Следователь, словно вопреки моему мнению, премило улыбнулся и провел ладонью по своим редким, чем-то смазанным волосам.

– Скажите, где вы находились во время гибели вашего… – Он запнулся, не зная, какую степень родства присвоить Стасу по отношению ко мне. Или он сделал это умышленно, давая мне возможность самому на это ответить.

– Коллеги, – продолжил я за него.

– Вы давно с ним работаете? – небрежно спросил Юрий Петрович.

– Давно, если сутки можно назвать вечностью. Правда, для некоторых они и обратились именно вечностью.

– И в течение суток он стал вашим коллегой?

– Не в течение суток, а в течение одной репетиции. Этого вполне достаточно.

– Хм. Мы отвлеклись.

– Да, – тут же согласился я. И подробно описал место, где находился во время заключительной сцены. Хотя, думаю, за меня это уже давно сделали мои доброжелатели.

Не знаю, то ли моя природная подозрительность, то ли осторожность заставили сосредоточиться в несколько минут, но я, отбросив все рассуждения о смерти, решил тщательно обдумывать каждое слово и ни под каким предлогом не открывать карт. И хотя сам я толком не знал, есть ли они у меня, но сообразил, что любое неосторожное слово может навредить и мне, и моим друзьям, так как участвовали в спектакле только мы, четверо, и один из нас был уже мертв.

– Скажите, ваш друг имел склонность к самоубийству? – продолжал допрос Юрий Петрович, намеренно подчеркнув интонацией слово «друг», тем самым демонстрируя, что для него друг и коллега – одно и то же.

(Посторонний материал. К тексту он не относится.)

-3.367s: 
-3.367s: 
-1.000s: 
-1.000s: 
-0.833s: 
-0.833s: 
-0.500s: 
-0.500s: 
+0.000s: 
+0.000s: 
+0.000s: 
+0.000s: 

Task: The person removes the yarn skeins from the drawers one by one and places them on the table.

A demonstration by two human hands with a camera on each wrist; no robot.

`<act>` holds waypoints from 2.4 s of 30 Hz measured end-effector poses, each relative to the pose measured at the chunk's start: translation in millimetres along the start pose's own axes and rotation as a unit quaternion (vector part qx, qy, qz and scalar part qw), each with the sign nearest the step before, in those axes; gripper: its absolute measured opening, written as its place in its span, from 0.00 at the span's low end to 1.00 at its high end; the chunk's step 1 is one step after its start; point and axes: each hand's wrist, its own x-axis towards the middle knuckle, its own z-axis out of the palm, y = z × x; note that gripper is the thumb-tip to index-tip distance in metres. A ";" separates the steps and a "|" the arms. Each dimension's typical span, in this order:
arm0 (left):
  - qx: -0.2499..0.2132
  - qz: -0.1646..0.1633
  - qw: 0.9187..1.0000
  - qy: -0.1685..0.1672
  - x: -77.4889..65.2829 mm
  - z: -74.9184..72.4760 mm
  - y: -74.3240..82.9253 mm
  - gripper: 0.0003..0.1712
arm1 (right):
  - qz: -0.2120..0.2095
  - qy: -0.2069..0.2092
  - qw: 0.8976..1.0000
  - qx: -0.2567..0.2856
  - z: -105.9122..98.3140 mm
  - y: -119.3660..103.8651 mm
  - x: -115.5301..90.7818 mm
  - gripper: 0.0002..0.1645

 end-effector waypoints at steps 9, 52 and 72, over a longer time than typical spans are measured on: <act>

– К самоубийству? – Я сделал вид, что думаю. И даже для полной убедительности наморщил лоб. Впрочем, версия самоубийства для нас и для руководства «КОСА» была наиболее благоприятной. Для меня же правда была важнее. – В этом клубе все склонны наложить на себя руки. Только не спрашивайте почему. Я вам все равно не отвечу. Думаю, руководство «КОСА» даст вам надлежащее объяснение.

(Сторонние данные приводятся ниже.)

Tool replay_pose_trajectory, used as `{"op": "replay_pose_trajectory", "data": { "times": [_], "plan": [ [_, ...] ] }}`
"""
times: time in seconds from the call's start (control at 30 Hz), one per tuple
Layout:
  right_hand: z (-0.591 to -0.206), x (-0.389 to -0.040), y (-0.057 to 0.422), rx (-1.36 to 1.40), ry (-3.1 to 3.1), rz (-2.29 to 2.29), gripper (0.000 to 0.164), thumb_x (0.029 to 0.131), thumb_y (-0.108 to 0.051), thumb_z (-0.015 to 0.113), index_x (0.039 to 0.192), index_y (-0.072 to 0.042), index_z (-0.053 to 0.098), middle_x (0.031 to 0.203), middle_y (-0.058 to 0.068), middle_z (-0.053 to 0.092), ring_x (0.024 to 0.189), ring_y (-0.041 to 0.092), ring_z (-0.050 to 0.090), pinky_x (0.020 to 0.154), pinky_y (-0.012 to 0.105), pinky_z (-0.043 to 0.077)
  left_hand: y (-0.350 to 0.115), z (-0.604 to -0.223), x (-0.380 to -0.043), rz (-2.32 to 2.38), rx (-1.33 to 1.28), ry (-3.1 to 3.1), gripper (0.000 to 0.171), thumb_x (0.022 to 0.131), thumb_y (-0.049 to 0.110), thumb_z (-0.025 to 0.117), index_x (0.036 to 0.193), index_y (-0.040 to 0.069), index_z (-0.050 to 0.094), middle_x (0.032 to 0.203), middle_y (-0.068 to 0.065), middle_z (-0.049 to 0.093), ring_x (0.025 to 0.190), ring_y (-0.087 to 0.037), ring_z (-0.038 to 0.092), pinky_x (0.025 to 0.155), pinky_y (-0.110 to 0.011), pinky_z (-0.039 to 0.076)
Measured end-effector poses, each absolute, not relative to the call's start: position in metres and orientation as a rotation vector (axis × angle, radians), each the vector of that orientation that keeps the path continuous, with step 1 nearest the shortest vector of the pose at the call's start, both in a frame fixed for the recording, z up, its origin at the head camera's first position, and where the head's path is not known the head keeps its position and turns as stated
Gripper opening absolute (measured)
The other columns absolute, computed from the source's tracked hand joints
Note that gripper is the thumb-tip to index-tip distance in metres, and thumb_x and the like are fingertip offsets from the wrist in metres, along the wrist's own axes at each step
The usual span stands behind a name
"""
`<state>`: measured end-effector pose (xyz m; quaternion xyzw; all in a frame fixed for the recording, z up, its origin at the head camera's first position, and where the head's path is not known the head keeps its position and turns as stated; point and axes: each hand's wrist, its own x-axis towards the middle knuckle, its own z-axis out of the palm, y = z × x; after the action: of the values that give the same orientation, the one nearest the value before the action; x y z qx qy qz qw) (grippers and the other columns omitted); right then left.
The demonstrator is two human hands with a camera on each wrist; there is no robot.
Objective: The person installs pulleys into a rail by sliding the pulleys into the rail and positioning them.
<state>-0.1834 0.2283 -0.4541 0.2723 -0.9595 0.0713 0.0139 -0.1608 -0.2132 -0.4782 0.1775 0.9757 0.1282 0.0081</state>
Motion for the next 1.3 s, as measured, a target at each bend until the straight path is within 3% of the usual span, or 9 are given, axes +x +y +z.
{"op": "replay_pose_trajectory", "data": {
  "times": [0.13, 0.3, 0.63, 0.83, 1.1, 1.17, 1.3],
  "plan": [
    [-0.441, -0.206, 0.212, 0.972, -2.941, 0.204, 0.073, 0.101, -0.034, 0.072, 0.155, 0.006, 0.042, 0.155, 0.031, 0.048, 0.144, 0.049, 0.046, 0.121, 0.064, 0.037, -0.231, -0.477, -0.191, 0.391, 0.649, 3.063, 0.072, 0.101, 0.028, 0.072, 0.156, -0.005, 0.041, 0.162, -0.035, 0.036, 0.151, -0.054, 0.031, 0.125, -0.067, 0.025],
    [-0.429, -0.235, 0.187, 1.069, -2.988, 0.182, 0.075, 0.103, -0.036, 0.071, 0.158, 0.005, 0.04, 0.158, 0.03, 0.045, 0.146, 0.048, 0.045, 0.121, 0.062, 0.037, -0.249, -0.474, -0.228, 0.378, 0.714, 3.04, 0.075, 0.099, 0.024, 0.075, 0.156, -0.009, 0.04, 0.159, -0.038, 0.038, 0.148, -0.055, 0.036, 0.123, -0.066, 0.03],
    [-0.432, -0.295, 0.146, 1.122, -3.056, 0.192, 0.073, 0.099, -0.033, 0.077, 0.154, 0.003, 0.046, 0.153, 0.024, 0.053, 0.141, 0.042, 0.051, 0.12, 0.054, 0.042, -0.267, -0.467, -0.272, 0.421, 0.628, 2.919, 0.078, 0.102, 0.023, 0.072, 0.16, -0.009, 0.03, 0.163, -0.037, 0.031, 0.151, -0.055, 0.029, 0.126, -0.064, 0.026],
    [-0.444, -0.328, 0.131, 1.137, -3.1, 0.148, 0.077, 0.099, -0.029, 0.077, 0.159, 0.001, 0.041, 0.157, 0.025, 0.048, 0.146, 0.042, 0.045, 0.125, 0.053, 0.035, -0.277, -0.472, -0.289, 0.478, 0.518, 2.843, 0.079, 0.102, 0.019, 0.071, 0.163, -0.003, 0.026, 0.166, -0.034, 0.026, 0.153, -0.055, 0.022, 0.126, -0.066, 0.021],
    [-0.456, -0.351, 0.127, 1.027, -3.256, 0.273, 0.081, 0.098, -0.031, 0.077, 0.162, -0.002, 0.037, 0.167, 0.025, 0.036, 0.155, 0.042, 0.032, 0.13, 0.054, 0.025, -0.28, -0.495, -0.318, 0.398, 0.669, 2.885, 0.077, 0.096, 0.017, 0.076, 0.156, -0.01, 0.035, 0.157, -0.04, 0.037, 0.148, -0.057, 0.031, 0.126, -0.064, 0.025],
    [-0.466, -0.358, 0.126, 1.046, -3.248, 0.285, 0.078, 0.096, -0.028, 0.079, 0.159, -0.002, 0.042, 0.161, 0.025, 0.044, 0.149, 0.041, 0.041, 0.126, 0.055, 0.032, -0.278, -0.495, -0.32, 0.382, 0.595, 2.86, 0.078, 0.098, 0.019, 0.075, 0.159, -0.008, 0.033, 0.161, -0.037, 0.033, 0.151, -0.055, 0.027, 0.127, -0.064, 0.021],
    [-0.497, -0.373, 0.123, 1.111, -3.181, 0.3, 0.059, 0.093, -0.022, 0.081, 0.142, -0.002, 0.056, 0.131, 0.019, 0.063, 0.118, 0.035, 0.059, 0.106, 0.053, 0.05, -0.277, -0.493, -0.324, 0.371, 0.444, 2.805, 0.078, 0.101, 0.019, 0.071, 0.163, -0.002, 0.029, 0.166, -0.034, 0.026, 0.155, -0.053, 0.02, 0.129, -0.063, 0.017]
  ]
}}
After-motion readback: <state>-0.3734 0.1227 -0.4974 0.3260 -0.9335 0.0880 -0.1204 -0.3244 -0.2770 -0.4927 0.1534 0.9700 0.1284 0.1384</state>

– Допустим. Но я и так наслышан об этом заведении и теперь хочу узнать ваше личное мнение: был ли Стас Борщевский склонен к самоубийству?

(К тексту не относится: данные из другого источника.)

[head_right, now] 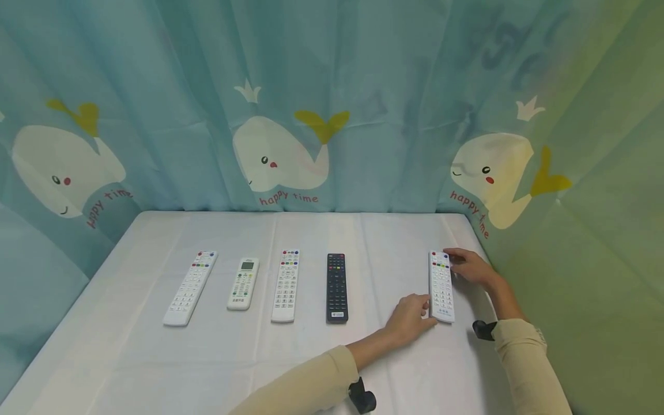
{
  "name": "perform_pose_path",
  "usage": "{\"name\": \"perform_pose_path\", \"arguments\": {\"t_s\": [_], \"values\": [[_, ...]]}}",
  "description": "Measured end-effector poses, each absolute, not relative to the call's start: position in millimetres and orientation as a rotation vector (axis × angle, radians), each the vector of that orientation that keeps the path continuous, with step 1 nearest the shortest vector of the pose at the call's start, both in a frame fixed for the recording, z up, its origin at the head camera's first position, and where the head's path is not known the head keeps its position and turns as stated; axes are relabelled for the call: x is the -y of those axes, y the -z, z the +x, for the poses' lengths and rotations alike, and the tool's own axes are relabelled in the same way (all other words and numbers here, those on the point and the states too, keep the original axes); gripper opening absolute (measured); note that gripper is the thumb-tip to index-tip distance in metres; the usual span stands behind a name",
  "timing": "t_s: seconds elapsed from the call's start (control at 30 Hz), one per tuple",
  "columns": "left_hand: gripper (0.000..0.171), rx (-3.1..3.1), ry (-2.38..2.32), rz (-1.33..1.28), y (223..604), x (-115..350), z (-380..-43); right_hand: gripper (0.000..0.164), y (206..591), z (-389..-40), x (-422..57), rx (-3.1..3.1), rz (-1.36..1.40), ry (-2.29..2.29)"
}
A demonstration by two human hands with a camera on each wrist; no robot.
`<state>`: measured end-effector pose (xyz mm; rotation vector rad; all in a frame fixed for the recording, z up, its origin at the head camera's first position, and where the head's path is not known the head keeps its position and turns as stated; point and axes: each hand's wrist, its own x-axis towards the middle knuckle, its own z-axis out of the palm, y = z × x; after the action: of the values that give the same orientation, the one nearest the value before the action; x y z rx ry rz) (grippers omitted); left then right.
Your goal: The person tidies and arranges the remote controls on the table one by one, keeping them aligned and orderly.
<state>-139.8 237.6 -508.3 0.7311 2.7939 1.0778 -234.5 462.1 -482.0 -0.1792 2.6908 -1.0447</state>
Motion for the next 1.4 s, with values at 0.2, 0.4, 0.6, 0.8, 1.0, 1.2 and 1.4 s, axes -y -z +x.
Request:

Конечно, я мог этому Юрию Петровичу запросто выложить, что Стас преследовал иную цель: искал кого-то и что-то важное хотел именно мне сообщить перед смертью. Но это сообщение я решил отложить до более благоприятных времен.

– Как бы вам объяснить, – продолжал я старательно морщить лоб, – пришел он сюда в поисках смерти, но незадолго до гибели вдруг сообщил нам, что не собирается накладывать на себя руки. И вообще после спектакля собирается сматываться из «КОСА».

– Значит, что-то изменило его решение. Или кто-то…

Я пожал плечами.

– Вообще-то, если честно, то все здесь… Ну, в общем, люди неуравновешенные. Знаете ли, неустойчивая психика. И, так я думаю, каждый здесь восемь раз на день меняет свое решение. Вчера он решил убить себя, потому что кто-то его обидел одним лишь словом. А сегодня он заметил, как под его окном расцвел куст сирени, и тут же решил жить. А вечером он вдруг понял, насколько бессмыслен мир, потому что хлынул дождь и страшный ветер поломал этот куст. И он вновь решил умереть. А завтра…

– Достаточно, – резко перебил мои литературные измышления следователь. Явно моя скромная персона стала его раздражать. – Довольно логично – списать эти порывы на особенности творческой натуры. В мире может ничего не произойти, а ты вдруг решил умереть.